We often design on displays that aren’t 27 inches wide. Especially on laptops, like the MacBook Pro. When we’re looking at content on a website, it looks great on the smaller devices. But when the browser is stretched out on a larger device (like the iMac) things don’t look so great. And this is because Sections (the sections holding our content) look too wide. You can make sure your designs are responsive so they reflow and reposition content based on the width of the browser.
In this lesson, we'll cover:
In our example, we have a Section element inside of the Body element. In that Section, we have a Container element that holds our content.
Sections are just divs. They take up the full width available to them. That’s why, on larger displays, they seem to go on forever. Because they do.
You can add a Section element to your page from the Elements panel (A). By default, the Section will span across the full width of the body.

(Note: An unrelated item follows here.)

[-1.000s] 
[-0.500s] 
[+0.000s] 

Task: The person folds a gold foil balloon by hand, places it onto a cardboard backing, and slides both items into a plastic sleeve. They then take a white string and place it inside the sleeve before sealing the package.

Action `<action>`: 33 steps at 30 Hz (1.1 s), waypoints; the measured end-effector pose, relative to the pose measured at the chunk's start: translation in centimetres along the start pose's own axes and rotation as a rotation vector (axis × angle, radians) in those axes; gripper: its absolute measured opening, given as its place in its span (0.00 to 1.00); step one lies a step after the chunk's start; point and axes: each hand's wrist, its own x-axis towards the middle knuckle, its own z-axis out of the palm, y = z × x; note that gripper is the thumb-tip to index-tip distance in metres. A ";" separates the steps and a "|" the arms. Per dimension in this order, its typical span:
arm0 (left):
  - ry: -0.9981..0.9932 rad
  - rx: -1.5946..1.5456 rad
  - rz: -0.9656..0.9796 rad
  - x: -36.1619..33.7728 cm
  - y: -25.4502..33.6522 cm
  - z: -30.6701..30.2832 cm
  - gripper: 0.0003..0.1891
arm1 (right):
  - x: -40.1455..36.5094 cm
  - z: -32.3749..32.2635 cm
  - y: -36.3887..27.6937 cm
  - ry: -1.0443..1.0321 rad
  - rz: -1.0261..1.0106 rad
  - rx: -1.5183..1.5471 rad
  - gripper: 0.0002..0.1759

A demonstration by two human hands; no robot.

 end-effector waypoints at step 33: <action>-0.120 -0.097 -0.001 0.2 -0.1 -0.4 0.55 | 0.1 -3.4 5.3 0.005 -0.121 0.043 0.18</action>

Pro Tip: To have a good, consistent website structure, add Sections in the body element, then organize your content in a Containers placed inside these Sections. Learn about Sections.
Now, you can place your Sections into a Div block. A div that is a parent element to those sections.
Creating a wrapper
You can add a div right into the Body element.
And you can put your content inside (placing each Section into the Div block). On that Div block, you’ll want to set the width, margins, and maximum width. You can do that in four steps:
- First, give the Div block a class name (e.g. Wrapper)
- Set your width to 100% (that’s full value)
- Set both the left and right margins to auto (that’ll center it)
- Set a maximum width (e.g. 2000 pixels)
When we preview what we’ve done on our laptop (that is smaller than 2000 pixels wide) - you see no changes. Why? The maximum width we set our “Wrapper” was 2000 pixels. That maximum width is larger than the width of our current laptops.
Testing your design
There are 2 ways we can test our “Wrapper” element:
Preview larger breakpoints
You can preview the width of larger breakpoints right inside the Designer to see what the design might look like on a full screen 27-inch iMac.
To do this:
- Click the Canvas settings option
- Type in a pixel value (e.g. 2560)
- Press Return on your keyboard
You will then see how each change we make essentially affects the scale setting (e.g. 45.5%) so that you can see how things would look like on a viewport almost twice its size now.
When you're testing in preview mode, regardless of your canvas size, you can drag across all breakpoints from desktop to tablet to mobile devices.
Chrome devices tool
The Device Mode in Google’s browser settings is an approximation of how your page looks and feels on devices. This is similar to changing the Canvas settings because you simulate the user experience of different sized devices right from the browser.
To do this:
- Click the Toggle Device Toolbar to open the UI that enables you to simulate viewports.
- Enter the size of your choice in the top panel (width/height)
By default the Device Toolbar opens in Responsive Viewport Mode. And you can drag the handles to resize the viewport to whatever dimensions you need. Or, enter specific values in the width and height boxes.
But that’s designing for larger displays in Webflow.